| PROMPT |
In the listing below, find the line containing "The text here" and the line containing "Return the box". Repeat exactly those two lines and every line between them, nothing more.

| DATA SUPPLIED |

====================

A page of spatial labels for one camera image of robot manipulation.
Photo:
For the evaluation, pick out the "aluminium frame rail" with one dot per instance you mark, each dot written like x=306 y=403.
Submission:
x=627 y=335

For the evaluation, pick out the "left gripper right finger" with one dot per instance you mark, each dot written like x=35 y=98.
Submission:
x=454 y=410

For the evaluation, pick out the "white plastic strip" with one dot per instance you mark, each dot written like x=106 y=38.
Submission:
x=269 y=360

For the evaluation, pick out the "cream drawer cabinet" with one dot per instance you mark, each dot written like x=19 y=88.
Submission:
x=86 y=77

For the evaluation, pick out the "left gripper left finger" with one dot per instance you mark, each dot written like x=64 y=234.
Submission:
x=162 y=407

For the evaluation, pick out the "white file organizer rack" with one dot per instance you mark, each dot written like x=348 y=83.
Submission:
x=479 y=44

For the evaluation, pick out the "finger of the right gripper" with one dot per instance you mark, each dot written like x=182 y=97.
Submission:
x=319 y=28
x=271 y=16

====================

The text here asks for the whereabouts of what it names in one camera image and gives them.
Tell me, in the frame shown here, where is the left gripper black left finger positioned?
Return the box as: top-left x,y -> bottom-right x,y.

====================

| SOLUTION FOR THIS EXERCISE |
The text here asks for the whereabouts of what it names in one camera image and gives them.
Tell me, in the frame shown here, where is the left gripper black left finger positioned?
Return the box as: top-left x,y -> bottom-right x,y.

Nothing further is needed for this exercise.